Sha’ul of Tarsus & His Letters ~ Part 132

Romans ~ Part 20

Note: To examine the graphics in this series, click on them for a pop-up version.

As I’ve stressed in my previous post, our journey to comprehend the profound significance of Sha’ul’s Letter to the Romans is not just a study but a crucial cornerstone of our faith.

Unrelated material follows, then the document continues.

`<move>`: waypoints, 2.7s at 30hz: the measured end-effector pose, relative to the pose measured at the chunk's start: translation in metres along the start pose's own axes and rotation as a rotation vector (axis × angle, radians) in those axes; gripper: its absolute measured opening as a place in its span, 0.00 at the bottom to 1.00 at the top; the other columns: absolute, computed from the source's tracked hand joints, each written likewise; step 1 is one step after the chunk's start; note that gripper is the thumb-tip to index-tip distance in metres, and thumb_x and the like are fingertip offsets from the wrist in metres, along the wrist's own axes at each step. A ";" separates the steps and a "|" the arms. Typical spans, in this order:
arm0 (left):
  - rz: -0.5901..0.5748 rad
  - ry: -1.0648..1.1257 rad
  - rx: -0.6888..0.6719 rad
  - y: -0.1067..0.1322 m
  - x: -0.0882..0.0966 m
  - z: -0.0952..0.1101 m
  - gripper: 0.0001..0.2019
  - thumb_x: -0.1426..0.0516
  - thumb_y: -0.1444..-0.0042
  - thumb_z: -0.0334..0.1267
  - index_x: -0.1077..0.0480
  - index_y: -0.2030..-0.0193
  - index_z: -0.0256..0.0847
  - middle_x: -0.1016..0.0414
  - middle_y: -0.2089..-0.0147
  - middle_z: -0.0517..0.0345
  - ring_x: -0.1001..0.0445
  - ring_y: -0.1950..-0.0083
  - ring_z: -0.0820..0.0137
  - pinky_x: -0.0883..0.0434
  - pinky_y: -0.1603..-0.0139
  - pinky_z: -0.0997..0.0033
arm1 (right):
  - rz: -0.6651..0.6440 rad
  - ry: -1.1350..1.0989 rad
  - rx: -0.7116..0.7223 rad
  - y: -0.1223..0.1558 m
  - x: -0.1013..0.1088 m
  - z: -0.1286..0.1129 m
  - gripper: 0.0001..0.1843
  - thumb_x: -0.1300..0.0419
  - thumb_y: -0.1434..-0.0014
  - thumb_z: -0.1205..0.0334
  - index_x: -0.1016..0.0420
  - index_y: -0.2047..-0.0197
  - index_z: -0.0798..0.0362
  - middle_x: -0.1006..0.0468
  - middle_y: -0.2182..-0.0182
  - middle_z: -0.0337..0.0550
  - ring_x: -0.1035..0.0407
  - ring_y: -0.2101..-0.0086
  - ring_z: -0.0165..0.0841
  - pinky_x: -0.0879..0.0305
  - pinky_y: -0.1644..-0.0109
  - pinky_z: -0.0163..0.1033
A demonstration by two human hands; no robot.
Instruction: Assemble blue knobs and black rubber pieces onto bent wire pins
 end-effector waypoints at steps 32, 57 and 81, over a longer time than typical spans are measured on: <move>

The Freedom from Death ~ Part 1

This chapter crowns the first half of the book of Romans, resolving the issue raised in chapter 7 and solving humanity’s overriding problem, sin. The answer is Ruach HaKodesh (literally, Spirt the Holy), who is in us if we live in union with Messiah Yeshua. In vv. 5–13 Sha’ul expands on what living in union with Him means. Romans 8 has been called the most beautiful chapter in the Bible. It begins with “no condemnation” (v. 1) and ends with no separation from God (v. 39). Whereas 7:14–25 describes the new man about the law, chapter 8 describes the new man about the Ruach HaKodesh and His work in and through the new man.

No Condemnation

Therefore, there is no longer any condemnation awaiting those who are in union with the Messiah Yeshua.

This “therefore” is weighty; it sums up the first seven chapters and means: “Because of who Yeshua is and everything he has done in history on behalf of sinners.”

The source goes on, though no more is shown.